Despite the threat of weight loss pills and increased competition in China, the company revised its full-year procedure growth forecast to a range of 20% to 22%, up from the previous range of 18% to 21%.
This upward adjustment is based on expectations of sustained elevated procedure volumes, barring significant macroeconomic challenges.
The forecast also acknowledges potential uncertainties tied to bariatric growth in the US, patient healthcare utilization, and economic conditions.
- The gross profit margin for 2023 is projected to fall between 68% and 69%, subject to variations driven by product, regional, and trading dynamics, as well as new product introductions.
- Pro forma operating expense growth for the year is expected to be between 12% and 15%, with non-cash stock compensation expense forecasted to range between $600 to $620 million.
- Other income, primarily interest income, is anticipated to total between $160 and $180 million, reflecting the impact of rising interest rates.
Having said that, the company is now trading at roughly 34x NTM EBITDA.

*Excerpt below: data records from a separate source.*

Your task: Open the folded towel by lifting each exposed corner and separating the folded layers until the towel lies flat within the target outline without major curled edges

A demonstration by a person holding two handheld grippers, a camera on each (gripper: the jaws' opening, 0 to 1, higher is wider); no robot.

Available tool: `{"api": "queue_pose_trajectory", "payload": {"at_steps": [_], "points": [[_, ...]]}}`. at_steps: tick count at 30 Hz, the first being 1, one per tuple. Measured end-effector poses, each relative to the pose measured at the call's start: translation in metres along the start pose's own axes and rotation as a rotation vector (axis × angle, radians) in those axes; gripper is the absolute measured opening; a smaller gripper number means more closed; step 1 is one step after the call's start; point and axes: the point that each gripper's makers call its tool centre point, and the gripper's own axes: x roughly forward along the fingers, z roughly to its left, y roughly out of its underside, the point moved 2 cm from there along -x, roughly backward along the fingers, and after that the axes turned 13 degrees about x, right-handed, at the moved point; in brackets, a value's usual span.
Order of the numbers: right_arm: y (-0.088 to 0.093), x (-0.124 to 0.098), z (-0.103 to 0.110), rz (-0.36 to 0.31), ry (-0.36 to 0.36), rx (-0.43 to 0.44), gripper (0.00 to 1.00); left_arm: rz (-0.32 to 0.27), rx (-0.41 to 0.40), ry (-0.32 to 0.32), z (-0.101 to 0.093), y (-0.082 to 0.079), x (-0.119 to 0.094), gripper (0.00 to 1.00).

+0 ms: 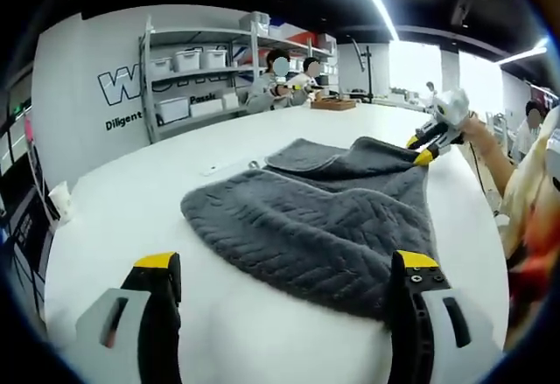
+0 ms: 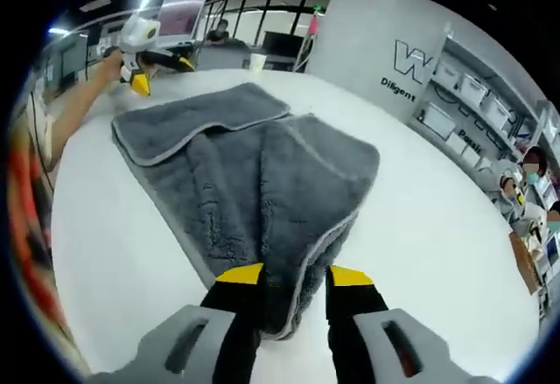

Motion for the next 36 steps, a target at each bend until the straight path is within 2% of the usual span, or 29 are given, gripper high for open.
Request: {"api": "queue_pose_trajectory", "payload": {"at_steps": [7,14,17,23,29,32,36], "points": [[-0.025,-0.009,0.0,-0.072,0.004,0.044,0.56,-0.007,-0.019,-0.016,0.004,0.0,-0.001,0.98],[-0.038,-0.005,0.027,-0.102,-0.023,0.058,0.89,-0.012,-0.026,-0.019,0.006,0.0,-0.002,0.98],[-0.04,-0.003,0.037,-0.115,-0.044,0.075,0.98,-0.02,-0.02,-0.017,0.005,-0.002,-0.002,0.99],[-0.042,-0.008,0.05,-0.137,-0.027,0.099,0.99,-0.045,-0.033,0.004,0.001,-0.006,-0.002,0.99],[-0.042,-0.014,0.066,-0.166,-0.039,0.1,0.99,-0.039,-0.024,-0.013,0.004,-0.007,-0.005,0.99],[-0.04,-0.016,0.069,-0.19,-0.046,0.142,0.99,-0.039,-0.022,-0.022,0.005,-0.011,-0.005,0.99],[-0.035,-0.018,0.076,-0.202,-0.065,0.164,0.99,-0.042,-0.058,-0.035,0.012,-0.019,-0.001,0.99]]}}
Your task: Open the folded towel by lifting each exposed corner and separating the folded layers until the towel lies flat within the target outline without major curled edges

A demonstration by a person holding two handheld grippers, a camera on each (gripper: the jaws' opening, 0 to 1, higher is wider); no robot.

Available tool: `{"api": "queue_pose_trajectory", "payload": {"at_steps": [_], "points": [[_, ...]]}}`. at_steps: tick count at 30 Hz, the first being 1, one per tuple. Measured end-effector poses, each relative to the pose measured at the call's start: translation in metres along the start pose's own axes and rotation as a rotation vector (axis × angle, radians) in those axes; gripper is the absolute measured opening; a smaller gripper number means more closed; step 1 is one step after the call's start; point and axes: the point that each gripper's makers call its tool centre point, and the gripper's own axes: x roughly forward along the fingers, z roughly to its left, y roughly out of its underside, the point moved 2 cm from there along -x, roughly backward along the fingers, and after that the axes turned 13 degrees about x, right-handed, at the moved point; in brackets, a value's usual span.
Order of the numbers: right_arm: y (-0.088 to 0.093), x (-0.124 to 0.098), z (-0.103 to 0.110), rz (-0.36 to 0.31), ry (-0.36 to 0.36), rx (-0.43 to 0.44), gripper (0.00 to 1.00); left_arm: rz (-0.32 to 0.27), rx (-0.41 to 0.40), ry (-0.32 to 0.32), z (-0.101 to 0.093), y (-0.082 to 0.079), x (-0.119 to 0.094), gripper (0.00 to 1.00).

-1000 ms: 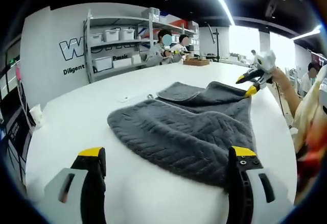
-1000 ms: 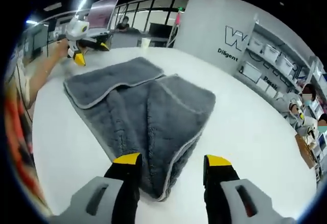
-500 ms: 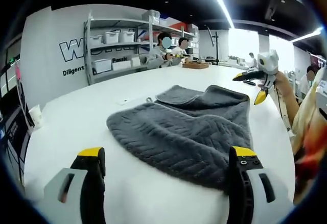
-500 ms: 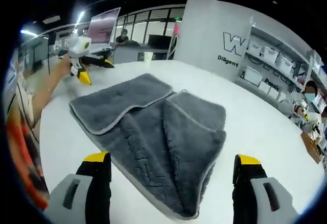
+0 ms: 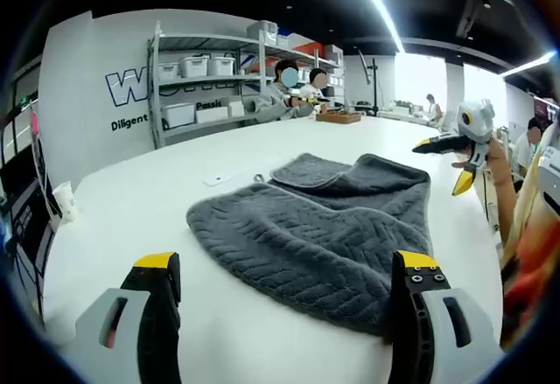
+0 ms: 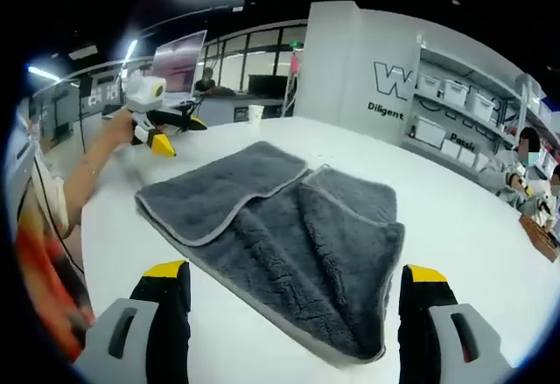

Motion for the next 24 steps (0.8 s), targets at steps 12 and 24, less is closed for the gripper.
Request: {"api": "queue_pose_trajectory", "payload": {"at_steps": [12,24], "points": [[0.001,-0.01,-0.004,-0.02,-0.006,-0.045,0.99,0.003,-0.136,-0.169,0.05,-0.014,0.039,0.85],[0.001,-0.012,-0.004,-0.061,-0.046,-0.048,0.99,0.073,-0.243,-0.368,0.116,0.013,0.08,0.34]]}}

While it may seem like an elevated valuation, I believe the company’s valuation is attractive. For example, long-term EBITDA growth is expected to remain close to 14%. There are only a handful of multi-billion market cap companies that can compete with that.
If we apply a 38x EV/EBITDA multiple, I get between 48% and 60% upside.
This is based on a $100 billion market cap and $5 billion in expected net cash next year. The company has more cash than gross debt.
This would put the longer-term price target at $440.
Looking at shorter-term targets, we see that the company has been upgraded in recent weeks, despite seeing a stock price decline.
The current consensus price target is $362, which is 26% above the current price. I agree with that target.
In other words, while short-term market uncertainties will likely keep a lid on growth stocks, I believe that ISRG is one of the best growth plays in healthcare, and if this sell-off continues, I may buy it – despite my focus on dividend (growth) stocks.
Operating in the ever-evolving healthcare sector, ISRG thrives on two pivotal drivers – pioneering healthcare innovation and enhancing efficiency to alleviate long-term costs for providers. Its three robotic systems, including Da Vinci Xi and Ion, have already contributed to more than 1.8 million procedures.
While weight loss pills create ripples in the industry, ISRG remains resilient.
As patients explore these drugs, the company’s stronghold in the bariatric market persists.
Amidst global uncertainties, ISRG remains strong as it posts solid growth in procedures, global placements, and innovation. The numbers tell a compelling story, and the stock’s recent dip offers a tempting entry point.
If the current downtrend continues, I’m keeping a close eye on ISRG for potential inclusion in my portfolio.